### Exercise aim
Find all lines below containing the string "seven" and return them.

Collected data:
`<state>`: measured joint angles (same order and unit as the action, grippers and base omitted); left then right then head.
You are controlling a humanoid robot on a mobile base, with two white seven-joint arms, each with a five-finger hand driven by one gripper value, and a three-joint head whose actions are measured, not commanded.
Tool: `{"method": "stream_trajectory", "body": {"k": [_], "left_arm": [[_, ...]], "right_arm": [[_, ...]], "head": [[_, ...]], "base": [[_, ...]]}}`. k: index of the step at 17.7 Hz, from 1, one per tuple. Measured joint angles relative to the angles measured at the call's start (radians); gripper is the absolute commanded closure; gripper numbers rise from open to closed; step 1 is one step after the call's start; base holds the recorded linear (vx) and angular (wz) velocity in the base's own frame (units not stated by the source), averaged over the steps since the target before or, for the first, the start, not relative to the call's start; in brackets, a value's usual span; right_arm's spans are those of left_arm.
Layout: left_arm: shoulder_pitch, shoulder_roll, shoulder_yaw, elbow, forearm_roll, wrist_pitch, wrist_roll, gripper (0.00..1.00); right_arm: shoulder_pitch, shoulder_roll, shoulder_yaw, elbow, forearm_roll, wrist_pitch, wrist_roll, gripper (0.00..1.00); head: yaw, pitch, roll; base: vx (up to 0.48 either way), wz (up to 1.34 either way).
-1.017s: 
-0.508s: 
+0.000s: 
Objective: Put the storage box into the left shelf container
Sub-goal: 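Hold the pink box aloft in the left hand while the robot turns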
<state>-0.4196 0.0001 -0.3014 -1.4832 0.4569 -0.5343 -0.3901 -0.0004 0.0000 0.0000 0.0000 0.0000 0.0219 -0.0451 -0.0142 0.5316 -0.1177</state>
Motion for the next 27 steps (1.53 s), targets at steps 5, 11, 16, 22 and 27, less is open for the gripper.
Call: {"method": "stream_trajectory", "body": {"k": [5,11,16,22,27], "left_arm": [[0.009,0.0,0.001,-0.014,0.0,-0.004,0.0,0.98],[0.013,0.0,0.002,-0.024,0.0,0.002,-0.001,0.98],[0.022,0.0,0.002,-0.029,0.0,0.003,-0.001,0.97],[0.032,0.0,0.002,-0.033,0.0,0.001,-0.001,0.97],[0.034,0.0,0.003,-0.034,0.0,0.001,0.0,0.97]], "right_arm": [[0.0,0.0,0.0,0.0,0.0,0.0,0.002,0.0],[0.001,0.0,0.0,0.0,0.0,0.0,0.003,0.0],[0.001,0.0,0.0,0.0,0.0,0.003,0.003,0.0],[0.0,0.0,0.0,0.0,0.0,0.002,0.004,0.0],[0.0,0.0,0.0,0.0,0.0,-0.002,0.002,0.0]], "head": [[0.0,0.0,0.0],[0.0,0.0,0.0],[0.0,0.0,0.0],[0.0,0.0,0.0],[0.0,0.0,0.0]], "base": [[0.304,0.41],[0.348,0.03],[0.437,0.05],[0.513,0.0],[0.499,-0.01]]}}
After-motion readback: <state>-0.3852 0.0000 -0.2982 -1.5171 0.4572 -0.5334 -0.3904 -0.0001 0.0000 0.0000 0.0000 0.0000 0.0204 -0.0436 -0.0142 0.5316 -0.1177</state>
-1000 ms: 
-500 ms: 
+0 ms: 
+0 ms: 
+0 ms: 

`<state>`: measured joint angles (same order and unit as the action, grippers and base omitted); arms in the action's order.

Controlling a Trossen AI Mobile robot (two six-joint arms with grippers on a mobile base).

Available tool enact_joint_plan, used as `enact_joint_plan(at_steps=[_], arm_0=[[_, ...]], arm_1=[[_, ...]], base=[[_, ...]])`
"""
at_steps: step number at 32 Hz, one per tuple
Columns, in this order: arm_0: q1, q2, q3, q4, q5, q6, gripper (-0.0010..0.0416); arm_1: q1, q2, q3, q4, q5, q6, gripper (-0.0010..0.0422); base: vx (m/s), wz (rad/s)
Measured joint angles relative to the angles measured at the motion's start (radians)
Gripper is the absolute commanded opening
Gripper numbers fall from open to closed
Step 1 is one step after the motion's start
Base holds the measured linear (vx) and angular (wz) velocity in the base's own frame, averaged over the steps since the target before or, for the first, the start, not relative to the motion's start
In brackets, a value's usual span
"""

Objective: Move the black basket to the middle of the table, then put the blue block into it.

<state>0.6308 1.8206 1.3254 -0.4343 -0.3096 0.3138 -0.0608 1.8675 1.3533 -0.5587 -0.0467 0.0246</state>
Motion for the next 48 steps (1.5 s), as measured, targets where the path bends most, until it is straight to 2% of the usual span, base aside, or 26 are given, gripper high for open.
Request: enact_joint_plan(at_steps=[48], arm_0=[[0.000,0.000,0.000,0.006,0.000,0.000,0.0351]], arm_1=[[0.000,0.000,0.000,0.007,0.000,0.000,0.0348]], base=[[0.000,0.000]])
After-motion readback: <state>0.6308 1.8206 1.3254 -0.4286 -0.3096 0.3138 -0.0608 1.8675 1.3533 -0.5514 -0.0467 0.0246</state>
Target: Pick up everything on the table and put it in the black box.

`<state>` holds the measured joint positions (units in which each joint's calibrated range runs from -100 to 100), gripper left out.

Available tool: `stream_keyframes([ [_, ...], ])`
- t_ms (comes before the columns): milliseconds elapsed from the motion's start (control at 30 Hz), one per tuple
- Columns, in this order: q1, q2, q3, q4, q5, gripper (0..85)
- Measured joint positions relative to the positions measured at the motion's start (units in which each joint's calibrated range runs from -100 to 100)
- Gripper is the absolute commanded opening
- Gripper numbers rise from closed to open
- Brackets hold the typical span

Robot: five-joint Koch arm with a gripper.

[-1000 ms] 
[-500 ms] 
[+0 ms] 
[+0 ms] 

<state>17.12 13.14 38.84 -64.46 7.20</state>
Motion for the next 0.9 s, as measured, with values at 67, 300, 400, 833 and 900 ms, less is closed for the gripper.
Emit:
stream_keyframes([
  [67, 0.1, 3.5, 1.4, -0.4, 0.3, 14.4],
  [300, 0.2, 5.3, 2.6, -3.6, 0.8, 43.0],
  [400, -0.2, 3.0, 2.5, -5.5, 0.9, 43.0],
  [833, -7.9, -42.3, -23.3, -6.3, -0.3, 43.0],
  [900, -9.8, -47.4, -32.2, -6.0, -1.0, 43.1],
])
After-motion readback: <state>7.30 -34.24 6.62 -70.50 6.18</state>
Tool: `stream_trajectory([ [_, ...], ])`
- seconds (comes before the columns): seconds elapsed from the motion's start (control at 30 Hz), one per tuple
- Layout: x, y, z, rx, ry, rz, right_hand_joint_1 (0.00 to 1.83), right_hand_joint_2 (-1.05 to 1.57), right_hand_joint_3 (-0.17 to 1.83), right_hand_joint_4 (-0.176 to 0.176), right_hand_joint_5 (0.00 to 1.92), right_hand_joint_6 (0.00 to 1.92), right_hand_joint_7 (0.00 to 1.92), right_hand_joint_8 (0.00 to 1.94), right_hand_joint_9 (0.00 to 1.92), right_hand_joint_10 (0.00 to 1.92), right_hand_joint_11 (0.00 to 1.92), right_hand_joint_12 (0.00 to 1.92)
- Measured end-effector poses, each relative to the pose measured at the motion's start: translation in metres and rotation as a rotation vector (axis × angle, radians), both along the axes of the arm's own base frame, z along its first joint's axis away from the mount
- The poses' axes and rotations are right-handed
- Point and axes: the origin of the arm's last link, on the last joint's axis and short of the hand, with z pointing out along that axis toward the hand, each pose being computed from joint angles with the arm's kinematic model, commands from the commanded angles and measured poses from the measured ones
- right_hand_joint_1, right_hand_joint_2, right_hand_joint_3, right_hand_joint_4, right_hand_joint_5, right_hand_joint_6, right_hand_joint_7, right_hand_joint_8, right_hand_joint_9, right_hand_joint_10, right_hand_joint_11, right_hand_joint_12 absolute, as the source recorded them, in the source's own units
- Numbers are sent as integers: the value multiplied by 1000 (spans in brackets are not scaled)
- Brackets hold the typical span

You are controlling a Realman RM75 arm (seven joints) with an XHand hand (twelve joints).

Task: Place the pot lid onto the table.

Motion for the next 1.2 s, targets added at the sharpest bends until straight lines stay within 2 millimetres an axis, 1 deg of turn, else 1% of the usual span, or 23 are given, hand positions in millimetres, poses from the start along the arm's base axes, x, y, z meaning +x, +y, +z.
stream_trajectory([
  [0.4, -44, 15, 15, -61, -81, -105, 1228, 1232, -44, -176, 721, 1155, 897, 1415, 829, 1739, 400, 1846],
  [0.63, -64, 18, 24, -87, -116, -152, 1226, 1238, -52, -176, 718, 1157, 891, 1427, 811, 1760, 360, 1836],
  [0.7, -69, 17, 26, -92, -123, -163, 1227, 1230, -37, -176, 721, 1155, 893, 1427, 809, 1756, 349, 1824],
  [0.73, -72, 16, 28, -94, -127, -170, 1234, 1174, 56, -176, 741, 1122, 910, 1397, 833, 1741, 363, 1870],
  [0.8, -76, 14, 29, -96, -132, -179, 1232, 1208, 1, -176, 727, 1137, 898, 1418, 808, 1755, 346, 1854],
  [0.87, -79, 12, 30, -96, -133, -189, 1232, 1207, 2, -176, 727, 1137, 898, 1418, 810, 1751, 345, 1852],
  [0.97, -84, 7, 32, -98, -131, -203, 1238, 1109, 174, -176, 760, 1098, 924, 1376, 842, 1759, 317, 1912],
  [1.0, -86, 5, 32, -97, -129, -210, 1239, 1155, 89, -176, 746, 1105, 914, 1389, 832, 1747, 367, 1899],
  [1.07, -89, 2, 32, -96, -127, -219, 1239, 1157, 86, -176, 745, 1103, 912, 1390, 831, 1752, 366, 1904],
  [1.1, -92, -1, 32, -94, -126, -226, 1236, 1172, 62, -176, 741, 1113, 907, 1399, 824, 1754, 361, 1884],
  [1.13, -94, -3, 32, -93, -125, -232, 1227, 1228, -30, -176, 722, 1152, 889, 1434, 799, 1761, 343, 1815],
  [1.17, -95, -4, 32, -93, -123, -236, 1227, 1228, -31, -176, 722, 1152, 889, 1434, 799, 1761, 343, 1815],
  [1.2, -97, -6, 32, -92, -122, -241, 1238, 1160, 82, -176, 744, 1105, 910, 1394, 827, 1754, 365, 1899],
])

### The completed task
You are controlling a humanoid robot on a mobile base, with two white seven-joint arms, each with a five-finger hand driven by one gripper value, and a three-joint head whose actions are measured, not commanded.
You are controlling a Realman RM75 arm (seven joints) with an XHand hand (twelve joints).

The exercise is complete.